As lágrimas ainda caíam quando comecei a rir. Passei as mãos no rosto, senti a areia esfoliar minha pele fina, uma sensação que há 5 minutos teria me irritado, mas que agora era boa e confortável. Lembrei de Joseph Campbell: "Só a privação e o sofrimento abrem o entendimento para tudo o mais que se esconde. No fundo do abismo desponta a voz da salvação, o momento crucial é aquele em que a verdadeira mensagem de transformação está prestes a surgir. No momento mais sombrio surge a luz". Seria aquilo o que eu sentia? Estaria começando a entender alguma coisa? Resolvi me juntar àquelas vozes e cantei.

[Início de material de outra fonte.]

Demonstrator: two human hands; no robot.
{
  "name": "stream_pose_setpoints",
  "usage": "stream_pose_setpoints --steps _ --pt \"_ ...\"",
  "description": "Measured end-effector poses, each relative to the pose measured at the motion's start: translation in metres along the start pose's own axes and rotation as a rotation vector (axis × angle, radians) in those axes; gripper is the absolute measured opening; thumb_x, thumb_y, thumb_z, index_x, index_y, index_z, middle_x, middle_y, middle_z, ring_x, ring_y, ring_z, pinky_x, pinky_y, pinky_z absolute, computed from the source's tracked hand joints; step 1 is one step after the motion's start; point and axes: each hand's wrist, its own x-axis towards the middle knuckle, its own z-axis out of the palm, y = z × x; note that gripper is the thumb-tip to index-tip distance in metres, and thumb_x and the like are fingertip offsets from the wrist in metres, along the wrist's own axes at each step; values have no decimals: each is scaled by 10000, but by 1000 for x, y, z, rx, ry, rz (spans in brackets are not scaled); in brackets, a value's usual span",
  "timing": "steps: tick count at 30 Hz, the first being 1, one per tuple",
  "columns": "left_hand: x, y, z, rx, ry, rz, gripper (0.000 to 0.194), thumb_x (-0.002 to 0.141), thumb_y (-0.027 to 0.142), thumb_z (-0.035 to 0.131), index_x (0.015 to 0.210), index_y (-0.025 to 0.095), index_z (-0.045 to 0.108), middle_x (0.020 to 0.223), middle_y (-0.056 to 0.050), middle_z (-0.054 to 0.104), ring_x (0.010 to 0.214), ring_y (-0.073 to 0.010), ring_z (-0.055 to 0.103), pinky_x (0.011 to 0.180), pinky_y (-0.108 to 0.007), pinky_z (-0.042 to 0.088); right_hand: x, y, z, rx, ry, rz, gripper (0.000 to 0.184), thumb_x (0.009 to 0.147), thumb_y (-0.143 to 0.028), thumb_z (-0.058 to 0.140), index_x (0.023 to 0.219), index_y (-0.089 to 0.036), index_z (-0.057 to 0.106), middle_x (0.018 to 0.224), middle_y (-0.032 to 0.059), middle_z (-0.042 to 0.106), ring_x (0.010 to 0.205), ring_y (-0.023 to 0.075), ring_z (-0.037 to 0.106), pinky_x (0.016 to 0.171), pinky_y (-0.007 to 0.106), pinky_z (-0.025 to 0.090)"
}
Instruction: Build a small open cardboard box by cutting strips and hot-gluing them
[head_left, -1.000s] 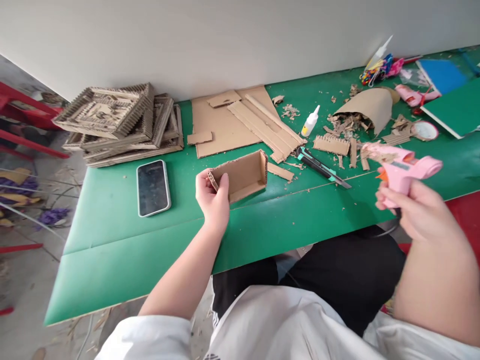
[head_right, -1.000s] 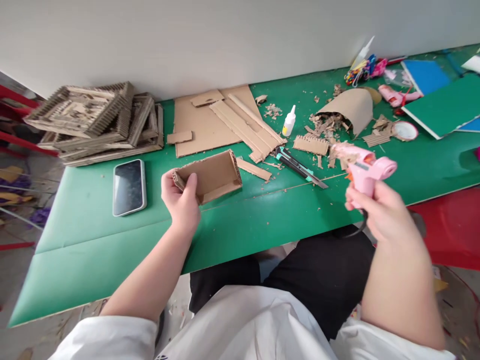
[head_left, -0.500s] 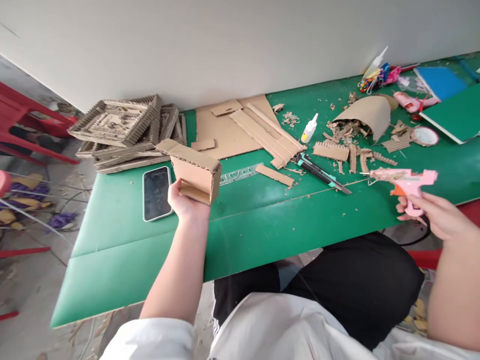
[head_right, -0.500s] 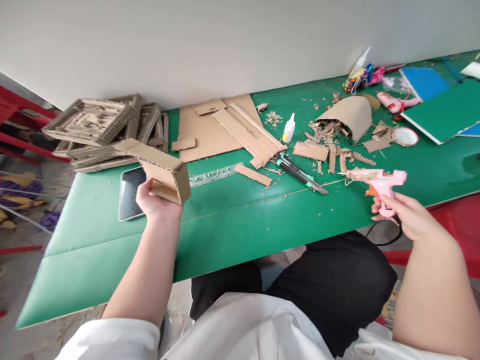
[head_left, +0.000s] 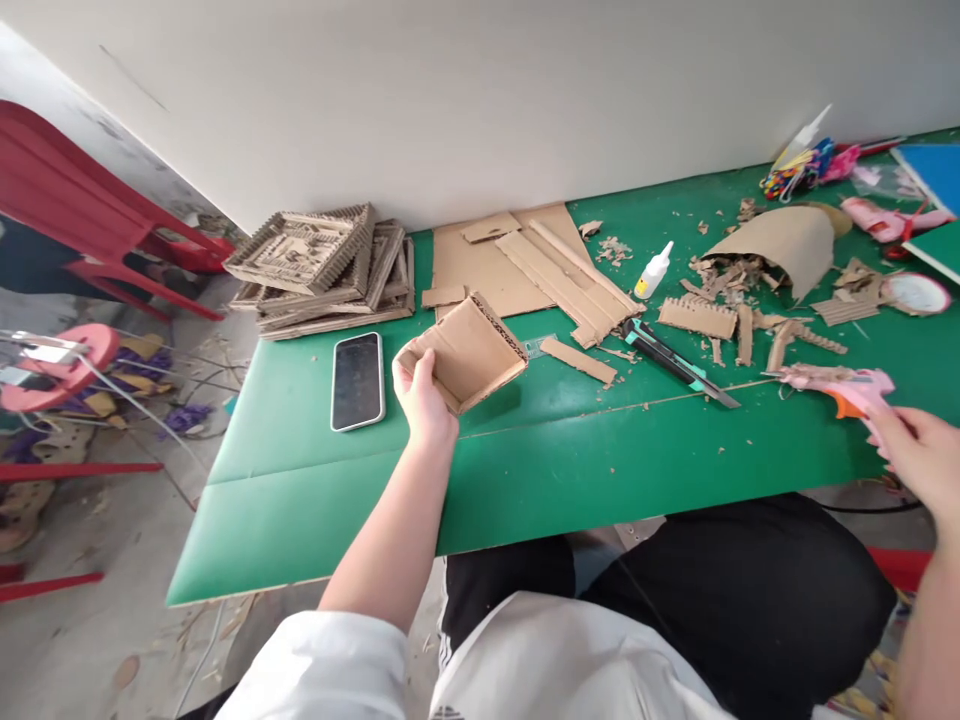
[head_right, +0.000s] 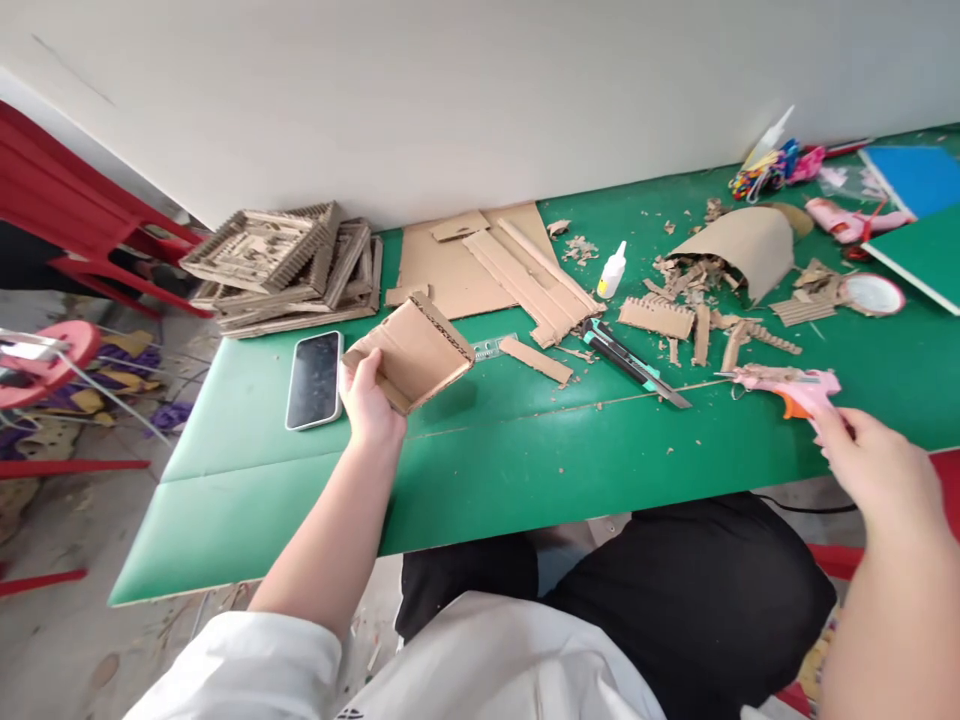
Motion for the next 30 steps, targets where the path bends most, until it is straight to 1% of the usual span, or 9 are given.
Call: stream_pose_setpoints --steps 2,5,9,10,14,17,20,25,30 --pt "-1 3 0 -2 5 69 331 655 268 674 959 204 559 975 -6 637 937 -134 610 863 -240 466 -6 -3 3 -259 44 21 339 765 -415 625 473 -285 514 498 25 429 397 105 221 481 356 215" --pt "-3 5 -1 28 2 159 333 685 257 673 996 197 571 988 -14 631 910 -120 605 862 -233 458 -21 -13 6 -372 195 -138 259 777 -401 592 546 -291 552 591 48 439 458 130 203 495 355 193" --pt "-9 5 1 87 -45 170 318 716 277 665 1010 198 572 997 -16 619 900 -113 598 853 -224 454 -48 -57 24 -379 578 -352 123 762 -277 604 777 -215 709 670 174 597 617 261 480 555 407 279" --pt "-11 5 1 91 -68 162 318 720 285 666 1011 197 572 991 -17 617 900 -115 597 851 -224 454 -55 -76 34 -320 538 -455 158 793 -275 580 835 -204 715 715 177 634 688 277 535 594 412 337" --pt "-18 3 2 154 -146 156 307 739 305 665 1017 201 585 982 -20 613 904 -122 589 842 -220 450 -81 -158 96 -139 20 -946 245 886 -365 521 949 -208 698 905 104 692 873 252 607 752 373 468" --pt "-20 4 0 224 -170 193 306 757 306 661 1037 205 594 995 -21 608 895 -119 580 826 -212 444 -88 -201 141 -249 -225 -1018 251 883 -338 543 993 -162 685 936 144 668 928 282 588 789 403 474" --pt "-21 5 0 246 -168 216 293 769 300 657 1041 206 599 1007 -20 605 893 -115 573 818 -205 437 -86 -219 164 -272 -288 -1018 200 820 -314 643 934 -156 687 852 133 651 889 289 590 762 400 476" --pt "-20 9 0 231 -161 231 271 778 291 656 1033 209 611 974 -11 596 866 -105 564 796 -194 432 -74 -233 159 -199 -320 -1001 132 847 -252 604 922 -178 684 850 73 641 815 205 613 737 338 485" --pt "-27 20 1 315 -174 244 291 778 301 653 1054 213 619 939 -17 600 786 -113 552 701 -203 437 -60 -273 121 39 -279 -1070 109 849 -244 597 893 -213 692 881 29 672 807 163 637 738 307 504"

Enquanto cantava percebi assustada que a floresta lá fora tentava se comunicar comigo. O que podia ser aquilo? Exausta, não tinha força para julgar ou criticar e apenas aceitei aquela maluquice. A floresta então disse que eu deveria deixar que o medo saísse e ficasse ali com ela. Em troca, ela me mandaria amor. Me pareceu uma troca bastante boa para mim, e comecei a expirar medo e inspirar amor. "Nós sabemos o que fazer com seu medo, e você saberá o que fazer com nosso amor", ela disse. Aquilo era de uma bondade enorme, e eu morri de amor pela floresta e por tanta grandeza de caráter. Pensei em perguntar quando o sofrimento acabaria, mas entendi que não seria justo porque a maior troca de todas estava em andamento e seria íntegro de minha parte se eu apenas aceitasse o que me era oferecido como presente, talvez o maior deles, naquele instante. Entendi que era agora meu dever aceitar a vida, meu destino e aquela dor enorme porque era ela que, afinal, estava expandindo minha consciência. Senti minha pele colar ainda mais na das pessoas a meu lado e agora a sensação me pareceu adequada, sublime até. Seria aquilo um gosto breve da verdade absoluta? A de que somos todos um? A da experiência do eterno e de quem sou? Sentia que as portas de minhas percepções estavam sendo desobstruídas e, como escreveu Blake, podia agora ver as coisas como elas de fato são: infinitas. E, enxergando assim, ficava fácil amar tudo e todos, inclusive a dor e o sofrimento porque eles estavam agora vestidos de instrumentos do meu destino. Que bela noite para morrer, pensei.
Umbigo do mundo
Escutei a música mais alta dentro da tenda e percebi que já não me sentia mais sozinha. Naquele instante eu estava no umbigo do mundo, cercada pela maior floresta do planeta e quando, depois de uma hora, as portas da tenda se abriram, vi as águas do Tapajós, lindas e imponentes, e saí correndo para me jogar nelas. Afundei e voltei, inspirei e olhei para cima. Vi o céu estrelado e agradeci aquela maluquice toda. Pensei em você, no que fomos e entendi que nada acabou porque nada acaba nunca. Fechei os olhos e senti você ao meu lado. Vi nossas almas se encontrarem outra vez, maiores e melhores, e escutei a floresta dizer que só passando por isso poderíamos crescer e evoluir. Percebi a coragem que reside em não rejeitar as chances de morrer que a vida oferece. O anjo da morte tinha finalmente me alcançado e ele era lindo. Eu ainda boiava nas águas do Tapajós quando ele sussurrou em meu ouvido as palavras mais doces que já escutei: "Ficarão todos bem", ele disse; e então partiu.